Semantic Wet Dreams

Some days ago I had a discussion about the Semantic Web with Henry Story (one of the creators of BabelFish, now working for Sun). While he thinks that the Semantic Web is something attainable and he is probably not the only one, I think it’s just a dream some people share, but will not happen no matter how nice the dream itself might be. I was busy with other (more useful) things, like working on my thesis, so I didn’t have time to write these thoughts properly until now. Moreover, before posting, I also wanted to read this: “The Semantic Web Revisted (pdf, 2006)”. Sure, I already knew pretty well what this is all about (after all, my licentiate thesis was about “Semantic Web-Based Agent Communication”) and I had already read their previous vision statements. However, those statements were all at least 5 years old (which by web standards is ancient) so I expected great changes. Changes like coming back down from the clouds into reality. As you might expect by the title of the post, these changes did not happen. So let me summarize in just one phrase for those who don’t have time to waste reading all this:

It’s the same old bullshit!.


First of all, what is the Semantic Web? In my opinion it is just an artificial concept, that tries to solve artificial problems by using artificial intelligence techniques. The only relation to the real Web: Tim Berners-Lee invented both. Relation to real-life: none. Relation to afterlife: none. Achievements so far: standards for ancient ideas, some of them already proved impractical.

The Semantic Web is an artificial concept because it does not exist, nor will it exist in the foreseeable future. It’s the vision of Tim Berners-Lee, and the dream of the AI research community (they are already well-known for dreaming a lot). There is nothing wrong about dreaming, and there is nothing wrong about having a vision. However, the distance between dreams and reality can be infinitely long, and in this case I think it really is as remote as general AI (i.e. making machines think).

According to the newest vision paper, the problem the Semantic Web tries to solve is: “a growing need for data integration” in fields like e-science and e-goverment, but not yet in business and commerce. There is no proof whatsoever (e.g., empirical studies) to support this claim, which makes it terribly weak, but also makes it quite hard to argue against. The fact that the domains stated start with e (part of a similar bubble, the .com bubble) makes things even fuzzier, and I am not even convinced that there is a problem at all. What I think is that, if this problem really exists, it is not comparable to the dozens of real problems the real Web is solving right now. Is the real Web a mess? Sure it is! But there is no reason to believe that a more “semantic” one, one about which machines could reason more easily, would be any different. And some machines reason pretty well about the real Web already: they are called search engines and have been around for years.

And before discussing the artificial intelligence techniques they are going to use, let’s look at what have 50 years of AI research given us so far? I don’t really know, but the paper mentions: “functional and logic programming methods, ways to understand distributed systems, pattern detection and data mining tools, approaches to inference, ontological engineering and knowledge representation”. It doesn’t look like much, but I will only focus on what I know about: programming languages.
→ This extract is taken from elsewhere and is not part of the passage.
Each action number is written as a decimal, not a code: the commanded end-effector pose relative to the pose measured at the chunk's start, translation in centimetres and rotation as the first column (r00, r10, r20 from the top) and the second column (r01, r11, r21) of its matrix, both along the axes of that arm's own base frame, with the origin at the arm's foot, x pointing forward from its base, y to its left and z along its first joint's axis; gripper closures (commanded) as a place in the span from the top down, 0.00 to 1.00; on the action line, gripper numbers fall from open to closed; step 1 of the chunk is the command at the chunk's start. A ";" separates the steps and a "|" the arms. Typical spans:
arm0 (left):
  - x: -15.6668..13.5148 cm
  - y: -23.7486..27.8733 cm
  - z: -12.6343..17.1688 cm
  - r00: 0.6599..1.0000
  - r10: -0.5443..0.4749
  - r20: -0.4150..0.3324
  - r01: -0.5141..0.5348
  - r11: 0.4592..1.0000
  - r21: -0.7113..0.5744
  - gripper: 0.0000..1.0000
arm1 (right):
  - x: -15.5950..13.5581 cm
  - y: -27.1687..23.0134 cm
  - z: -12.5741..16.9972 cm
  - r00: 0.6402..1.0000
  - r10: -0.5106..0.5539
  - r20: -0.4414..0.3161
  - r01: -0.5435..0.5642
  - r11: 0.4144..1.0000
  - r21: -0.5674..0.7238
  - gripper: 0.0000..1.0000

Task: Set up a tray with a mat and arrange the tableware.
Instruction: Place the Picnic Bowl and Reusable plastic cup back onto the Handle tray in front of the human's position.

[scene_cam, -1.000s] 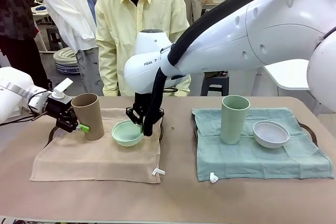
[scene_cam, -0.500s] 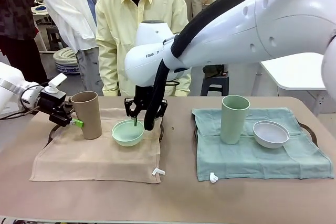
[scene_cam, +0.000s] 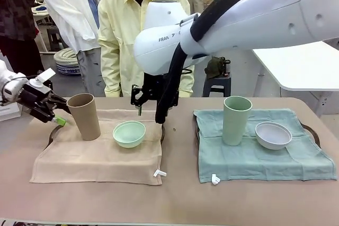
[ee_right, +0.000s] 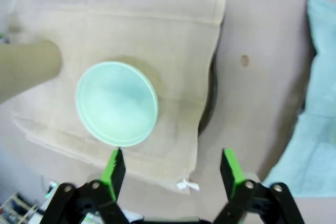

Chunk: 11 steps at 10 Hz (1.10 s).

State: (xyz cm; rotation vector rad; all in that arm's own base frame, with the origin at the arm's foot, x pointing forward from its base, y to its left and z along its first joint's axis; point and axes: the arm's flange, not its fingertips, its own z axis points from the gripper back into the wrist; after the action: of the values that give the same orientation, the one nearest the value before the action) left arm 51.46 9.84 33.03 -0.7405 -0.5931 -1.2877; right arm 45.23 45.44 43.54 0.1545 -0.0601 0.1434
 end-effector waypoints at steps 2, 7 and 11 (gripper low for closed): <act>-3.7 -1.0 7.8 0.999 0.048 -0.016 -0.042 0.963 0.266 1.00 | -2.9 -3.4 3.2 0.998 -0.058 0.016 0.059 0.997 -0.042 1.00; -7.6 -8.5 17.9 0.878 0.477 0.045 -0.441 0.768 0.464 1.00 | -6.2 -7.5 10.6 0.992 -0.126 -0.029 0.123 0.989 -0.081 1.00; -9.0 -15.4 22.8 0.608 0.787 0.100 -0.732 0.508 0.455 1.00 | -8.9 -8.3 14.7 0.979 -0.196 -0.048 0.191 0.977 -0.096 1.00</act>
State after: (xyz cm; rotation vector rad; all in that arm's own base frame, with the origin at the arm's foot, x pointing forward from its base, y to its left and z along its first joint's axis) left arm 43.24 -4.28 56.00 -0.1282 -0.4908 -0.5430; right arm 36.94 37.26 57.95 0.0567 -0.0310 -0.0123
Functional programming? They gave us horrid LISP and are probably the only ones to still use it after almost 50 years (1958). Don’t think that they have much to do with the much more beautiful Haskell or ML which were developed more recently on more solid foundations. Logic programming? Since I am working at the PS Lab it would be a quite bad idea to say something evil about it. I did program in Prolog for a course, and it was not that bad. It was a quite nice idea, but which never really caught. Functional programming languages on the other hand, are nicer and are widely used in the research community.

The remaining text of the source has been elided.